- Task statement
When a line below contains the string "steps", show that line.

- Provided material

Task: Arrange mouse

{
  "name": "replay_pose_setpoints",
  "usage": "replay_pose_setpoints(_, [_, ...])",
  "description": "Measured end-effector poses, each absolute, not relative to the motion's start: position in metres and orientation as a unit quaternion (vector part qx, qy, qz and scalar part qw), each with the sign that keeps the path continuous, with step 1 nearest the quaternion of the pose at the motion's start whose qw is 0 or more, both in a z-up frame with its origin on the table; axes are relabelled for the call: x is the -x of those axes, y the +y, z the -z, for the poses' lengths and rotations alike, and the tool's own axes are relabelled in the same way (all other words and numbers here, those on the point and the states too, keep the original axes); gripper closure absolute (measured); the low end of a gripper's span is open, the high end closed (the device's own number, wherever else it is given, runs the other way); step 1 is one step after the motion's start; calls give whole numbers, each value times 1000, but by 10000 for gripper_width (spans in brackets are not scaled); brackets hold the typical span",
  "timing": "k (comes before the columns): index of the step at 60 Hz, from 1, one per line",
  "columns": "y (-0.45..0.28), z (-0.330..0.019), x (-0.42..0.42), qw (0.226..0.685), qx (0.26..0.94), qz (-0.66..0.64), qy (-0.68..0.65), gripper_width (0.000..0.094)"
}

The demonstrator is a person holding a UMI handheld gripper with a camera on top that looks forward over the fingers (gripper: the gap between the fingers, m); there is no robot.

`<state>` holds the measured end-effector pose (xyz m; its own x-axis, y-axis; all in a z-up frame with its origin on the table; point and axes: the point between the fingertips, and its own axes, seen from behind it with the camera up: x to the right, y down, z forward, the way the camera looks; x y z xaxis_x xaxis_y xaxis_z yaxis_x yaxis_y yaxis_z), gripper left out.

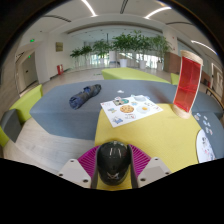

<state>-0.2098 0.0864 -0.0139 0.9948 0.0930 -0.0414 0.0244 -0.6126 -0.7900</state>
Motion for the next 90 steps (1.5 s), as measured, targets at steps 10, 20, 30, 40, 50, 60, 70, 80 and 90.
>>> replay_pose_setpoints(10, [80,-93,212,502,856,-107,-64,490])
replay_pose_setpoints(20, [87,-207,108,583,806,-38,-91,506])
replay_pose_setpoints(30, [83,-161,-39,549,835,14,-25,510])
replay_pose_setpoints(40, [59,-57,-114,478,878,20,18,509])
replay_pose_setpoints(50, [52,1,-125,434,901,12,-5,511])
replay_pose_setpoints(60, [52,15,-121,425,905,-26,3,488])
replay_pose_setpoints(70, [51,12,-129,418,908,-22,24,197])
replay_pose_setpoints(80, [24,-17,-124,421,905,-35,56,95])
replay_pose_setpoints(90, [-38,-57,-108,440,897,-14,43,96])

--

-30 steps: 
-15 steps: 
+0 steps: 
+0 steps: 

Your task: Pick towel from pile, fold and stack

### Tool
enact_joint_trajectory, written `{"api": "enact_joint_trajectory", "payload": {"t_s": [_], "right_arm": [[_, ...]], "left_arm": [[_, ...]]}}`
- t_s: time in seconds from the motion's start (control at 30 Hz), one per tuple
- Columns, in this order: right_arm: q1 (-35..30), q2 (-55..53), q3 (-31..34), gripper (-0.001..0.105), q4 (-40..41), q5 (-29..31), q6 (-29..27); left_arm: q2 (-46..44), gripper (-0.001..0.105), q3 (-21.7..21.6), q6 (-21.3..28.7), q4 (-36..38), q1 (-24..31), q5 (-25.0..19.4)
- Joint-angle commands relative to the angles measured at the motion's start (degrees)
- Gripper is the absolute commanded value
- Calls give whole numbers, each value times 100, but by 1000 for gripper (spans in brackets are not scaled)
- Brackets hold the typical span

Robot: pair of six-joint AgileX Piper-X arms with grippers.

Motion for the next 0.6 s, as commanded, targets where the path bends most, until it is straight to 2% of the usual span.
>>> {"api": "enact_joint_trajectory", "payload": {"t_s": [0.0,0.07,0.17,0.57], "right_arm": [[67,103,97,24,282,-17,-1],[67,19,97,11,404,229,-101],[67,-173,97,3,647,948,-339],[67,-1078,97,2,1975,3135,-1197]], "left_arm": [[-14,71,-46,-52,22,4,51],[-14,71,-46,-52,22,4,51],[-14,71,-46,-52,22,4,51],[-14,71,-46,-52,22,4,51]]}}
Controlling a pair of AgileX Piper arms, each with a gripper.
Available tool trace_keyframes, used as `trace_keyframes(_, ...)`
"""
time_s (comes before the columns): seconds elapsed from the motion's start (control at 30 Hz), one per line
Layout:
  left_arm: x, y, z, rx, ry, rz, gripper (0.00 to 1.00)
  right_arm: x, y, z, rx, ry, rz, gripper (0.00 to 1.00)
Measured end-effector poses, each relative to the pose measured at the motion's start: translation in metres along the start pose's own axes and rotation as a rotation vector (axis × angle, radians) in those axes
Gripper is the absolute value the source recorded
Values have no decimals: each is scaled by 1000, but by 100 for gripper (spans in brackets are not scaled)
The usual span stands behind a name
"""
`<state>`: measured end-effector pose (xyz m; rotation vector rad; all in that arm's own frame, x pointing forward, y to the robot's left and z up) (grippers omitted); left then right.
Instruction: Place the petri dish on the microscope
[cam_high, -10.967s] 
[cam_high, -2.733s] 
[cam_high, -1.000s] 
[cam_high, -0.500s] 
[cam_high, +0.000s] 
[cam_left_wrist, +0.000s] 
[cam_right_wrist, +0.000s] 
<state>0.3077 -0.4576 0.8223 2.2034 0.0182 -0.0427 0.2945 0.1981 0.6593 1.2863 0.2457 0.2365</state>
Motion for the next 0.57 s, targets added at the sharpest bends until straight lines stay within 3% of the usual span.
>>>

- Answer box
Motion for the next 90 steps (1.5 s), as measured, targets at steps 10, 20, 30, 40, 50, 60, 70, 80 and 90.
-30 steps: 
-15 steps: 
+0 steps: 
+0 steps: 

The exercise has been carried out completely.